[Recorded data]

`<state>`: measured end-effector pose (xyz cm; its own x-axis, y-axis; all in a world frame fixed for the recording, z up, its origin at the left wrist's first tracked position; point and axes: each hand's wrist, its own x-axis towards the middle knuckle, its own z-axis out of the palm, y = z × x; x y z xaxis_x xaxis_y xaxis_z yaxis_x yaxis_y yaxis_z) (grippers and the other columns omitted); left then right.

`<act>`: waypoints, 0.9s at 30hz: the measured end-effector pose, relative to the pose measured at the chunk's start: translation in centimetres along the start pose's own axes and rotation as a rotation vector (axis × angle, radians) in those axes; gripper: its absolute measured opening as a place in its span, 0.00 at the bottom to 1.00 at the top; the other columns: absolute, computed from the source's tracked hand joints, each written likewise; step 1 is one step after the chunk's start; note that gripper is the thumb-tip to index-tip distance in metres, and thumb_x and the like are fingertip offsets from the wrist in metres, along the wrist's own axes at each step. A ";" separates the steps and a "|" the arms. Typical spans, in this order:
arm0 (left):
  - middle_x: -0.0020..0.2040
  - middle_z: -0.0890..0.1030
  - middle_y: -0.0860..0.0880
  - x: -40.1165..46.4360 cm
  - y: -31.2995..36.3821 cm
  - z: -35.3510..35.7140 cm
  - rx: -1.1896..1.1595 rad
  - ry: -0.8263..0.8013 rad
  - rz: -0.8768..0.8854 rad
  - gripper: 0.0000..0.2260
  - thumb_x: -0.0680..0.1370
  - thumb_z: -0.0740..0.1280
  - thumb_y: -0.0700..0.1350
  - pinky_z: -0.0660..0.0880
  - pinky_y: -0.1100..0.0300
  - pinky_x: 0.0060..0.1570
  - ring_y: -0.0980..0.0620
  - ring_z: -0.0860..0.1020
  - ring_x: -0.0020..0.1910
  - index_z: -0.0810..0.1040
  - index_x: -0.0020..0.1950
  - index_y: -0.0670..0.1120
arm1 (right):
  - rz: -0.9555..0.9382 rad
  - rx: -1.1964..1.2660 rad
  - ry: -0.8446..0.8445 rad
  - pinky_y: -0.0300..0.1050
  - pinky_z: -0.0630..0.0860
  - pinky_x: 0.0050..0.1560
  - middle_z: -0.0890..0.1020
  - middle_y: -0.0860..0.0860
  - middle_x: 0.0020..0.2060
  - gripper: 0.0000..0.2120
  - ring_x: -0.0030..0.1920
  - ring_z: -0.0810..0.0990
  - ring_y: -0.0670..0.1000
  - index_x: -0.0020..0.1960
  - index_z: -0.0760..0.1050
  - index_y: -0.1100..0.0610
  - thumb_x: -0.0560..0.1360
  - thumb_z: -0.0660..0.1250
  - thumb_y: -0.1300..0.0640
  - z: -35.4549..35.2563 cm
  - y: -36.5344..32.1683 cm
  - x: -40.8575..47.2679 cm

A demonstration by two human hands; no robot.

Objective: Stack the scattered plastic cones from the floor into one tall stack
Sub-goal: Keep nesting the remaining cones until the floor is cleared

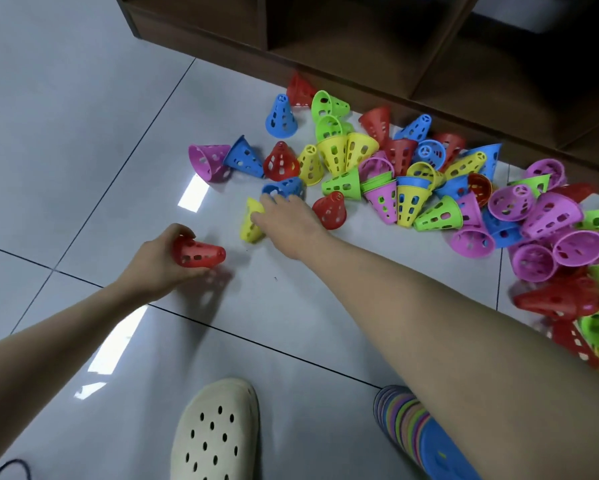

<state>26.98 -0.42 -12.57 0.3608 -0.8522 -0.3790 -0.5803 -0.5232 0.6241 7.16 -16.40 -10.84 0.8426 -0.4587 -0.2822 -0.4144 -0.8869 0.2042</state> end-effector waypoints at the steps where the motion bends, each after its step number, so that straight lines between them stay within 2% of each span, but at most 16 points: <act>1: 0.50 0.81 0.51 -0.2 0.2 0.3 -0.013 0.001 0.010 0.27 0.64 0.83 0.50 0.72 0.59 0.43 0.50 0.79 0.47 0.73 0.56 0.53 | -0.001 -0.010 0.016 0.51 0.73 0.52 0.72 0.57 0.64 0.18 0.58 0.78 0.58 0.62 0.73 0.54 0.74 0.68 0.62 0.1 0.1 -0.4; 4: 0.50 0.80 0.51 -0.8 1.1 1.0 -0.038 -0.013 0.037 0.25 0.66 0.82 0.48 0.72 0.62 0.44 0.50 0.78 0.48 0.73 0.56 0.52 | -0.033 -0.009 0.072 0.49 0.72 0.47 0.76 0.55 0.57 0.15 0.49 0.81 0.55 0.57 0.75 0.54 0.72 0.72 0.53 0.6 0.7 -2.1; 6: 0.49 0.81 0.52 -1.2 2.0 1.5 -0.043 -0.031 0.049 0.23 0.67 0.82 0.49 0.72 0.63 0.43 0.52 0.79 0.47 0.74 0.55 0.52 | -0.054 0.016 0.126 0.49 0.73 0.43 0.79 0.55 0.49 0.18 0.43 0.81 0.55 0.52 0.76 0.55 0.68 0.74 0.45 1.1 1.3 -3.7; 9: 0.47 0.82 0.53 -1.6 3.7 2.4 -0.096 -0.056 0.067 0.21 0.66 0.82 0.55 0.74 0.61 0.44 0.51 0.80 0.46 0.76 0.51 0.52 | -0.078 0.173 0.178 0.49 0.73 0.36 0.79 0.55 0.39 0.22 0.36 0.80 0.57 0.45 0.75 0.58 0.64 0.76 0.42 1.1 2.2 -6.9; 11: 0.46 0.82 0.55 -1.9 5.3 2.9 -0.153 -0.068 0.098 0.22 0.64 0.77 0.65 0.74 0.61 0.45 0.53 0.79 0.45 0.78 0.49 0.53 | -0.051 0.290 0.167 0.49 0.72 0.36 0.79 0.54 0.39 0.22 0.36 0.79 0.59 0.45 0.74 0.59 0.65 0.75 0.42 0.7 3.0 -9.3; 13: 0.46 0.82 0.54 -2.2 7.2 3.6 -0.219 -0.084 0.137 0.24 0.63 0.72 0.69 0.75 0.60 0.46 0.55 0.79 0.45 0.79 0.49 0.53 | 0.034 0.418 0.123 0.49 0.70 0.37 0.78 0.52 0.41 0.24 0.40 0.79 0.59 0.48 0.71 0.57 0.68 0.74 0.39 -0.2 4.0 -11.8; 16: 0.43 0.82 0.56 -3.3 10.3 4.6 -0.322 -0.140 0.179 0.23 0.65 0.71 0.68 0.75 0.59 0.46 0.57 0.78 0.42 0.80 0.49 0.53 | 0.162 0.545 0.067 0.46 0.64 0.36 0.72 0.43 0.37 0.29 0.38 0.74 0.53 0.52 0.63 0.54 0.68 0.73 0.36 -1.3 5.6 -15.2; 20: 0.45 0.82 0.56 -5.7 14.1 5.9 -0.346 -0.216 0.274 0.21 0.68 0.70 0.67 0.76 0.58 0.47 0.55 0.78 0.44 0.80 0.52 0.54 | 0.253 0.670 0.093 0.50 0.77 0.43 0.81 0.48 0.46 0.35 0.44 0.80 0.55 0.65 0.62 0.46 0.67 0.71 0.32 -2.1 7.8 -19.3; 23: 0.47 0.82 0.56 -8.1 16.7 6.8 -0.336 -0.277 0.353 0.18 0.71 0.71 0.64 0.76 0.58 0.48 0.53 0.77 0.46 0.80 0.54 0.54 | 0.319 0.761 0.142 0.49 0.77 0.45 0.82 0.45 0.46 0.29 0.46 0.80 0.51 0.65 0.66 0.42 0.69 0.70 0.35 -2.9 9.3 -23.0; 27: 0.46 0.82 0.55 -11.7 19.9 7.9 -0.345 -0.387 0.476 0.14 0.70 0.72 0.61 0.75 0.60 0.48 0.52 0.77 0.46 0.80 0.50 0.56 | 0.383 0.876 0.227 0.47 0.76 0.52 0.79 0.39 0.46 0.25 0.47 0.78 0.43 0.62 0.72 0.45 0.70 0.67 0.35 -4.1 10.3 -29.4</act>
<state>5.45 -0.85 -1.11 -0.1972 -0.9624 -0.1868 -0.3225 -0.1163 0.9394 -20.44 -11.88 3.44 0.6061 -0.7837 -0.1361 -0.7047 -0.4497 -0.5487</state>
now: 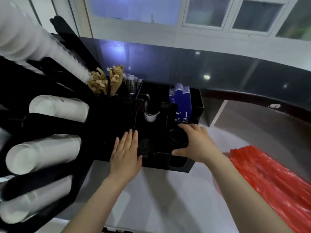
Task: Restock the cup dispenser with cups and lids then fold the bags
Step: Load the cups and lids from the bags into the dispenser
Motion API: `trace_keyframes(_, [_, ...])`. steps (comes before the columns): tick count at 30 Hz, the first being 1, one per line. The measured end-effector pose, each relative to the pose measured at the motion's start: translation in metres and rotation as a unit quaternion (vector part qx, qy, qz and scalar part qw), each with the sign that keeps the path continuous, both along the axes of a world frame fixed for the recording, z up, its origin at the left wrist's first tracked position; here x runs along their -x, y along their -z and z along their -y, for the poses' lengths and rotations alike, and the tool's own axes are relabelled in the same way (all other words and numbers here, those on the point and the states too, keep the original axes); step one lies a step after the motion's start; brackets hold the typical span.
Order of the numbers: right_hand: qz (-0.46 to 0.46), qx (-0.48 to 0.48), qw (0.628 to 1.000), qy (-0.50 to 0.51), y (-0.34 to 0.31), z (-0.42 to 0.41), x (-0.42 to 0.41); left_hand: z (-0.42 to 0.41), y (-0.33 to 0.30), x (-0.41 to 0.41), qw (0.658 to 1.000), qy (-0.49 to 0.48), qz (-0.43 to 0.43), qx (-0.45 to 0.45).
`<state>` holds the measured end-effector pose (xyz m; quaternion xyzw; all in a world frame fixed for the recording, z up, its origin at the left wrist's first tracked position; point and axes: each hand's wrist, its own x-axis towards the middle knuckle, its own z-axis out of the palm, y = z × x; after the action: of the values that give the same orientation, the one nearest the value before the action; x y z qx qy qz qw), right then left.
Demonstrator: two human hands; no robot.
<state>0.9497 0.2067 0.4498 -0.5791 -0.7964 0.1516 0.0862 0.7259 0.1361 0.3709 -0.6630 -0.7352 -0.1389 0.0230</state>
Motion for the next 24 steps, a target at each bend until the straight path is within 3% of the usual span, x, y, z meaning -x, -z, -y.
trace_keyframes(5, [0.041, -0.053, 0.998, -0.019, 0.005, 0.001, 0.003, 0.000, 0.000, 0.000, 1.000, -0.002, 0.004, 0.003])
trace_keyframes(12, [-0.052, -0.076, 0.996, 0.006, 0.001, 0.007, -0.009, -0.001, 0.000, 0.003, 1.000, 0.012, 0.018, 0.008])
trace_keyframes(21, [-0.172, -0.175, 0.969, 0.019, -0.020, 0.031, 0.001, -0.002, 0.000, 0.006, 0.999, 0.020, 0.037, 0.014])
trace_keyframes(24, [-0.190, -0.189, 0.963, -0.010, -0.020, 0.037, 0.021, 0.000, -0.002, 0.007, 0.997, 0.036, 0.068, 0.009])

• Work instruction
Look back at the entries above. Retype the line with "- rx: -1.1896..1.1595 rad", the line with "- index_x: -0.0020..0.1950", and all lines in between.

• Response to this task
  - rx: -1.1896..1.1595 rad
  - ry: -0.8263..0.8013 rad
  - rz: -0.8768..0.8854 rad
  - gripper: 0.0000..0.2260
  - thumb_x: -0.0680..0.1370
  - thumb_z: -0.0740..0.1280
  - thumb_y: -0.0700..0.1350
  - pinky_z: -0.0660..0.0880
  - pinky_y: -0.1100..0.0300
  - pinky_x: 0.0060..0.1570
  - ring_y: -0.0980..0.0620
  - ring_z: -0.0860..0.1020
  - ring_x: -0.0020..0.1910
  - index_z: -0.0810..0.1040
  - index_x: -0.0020..0.1950

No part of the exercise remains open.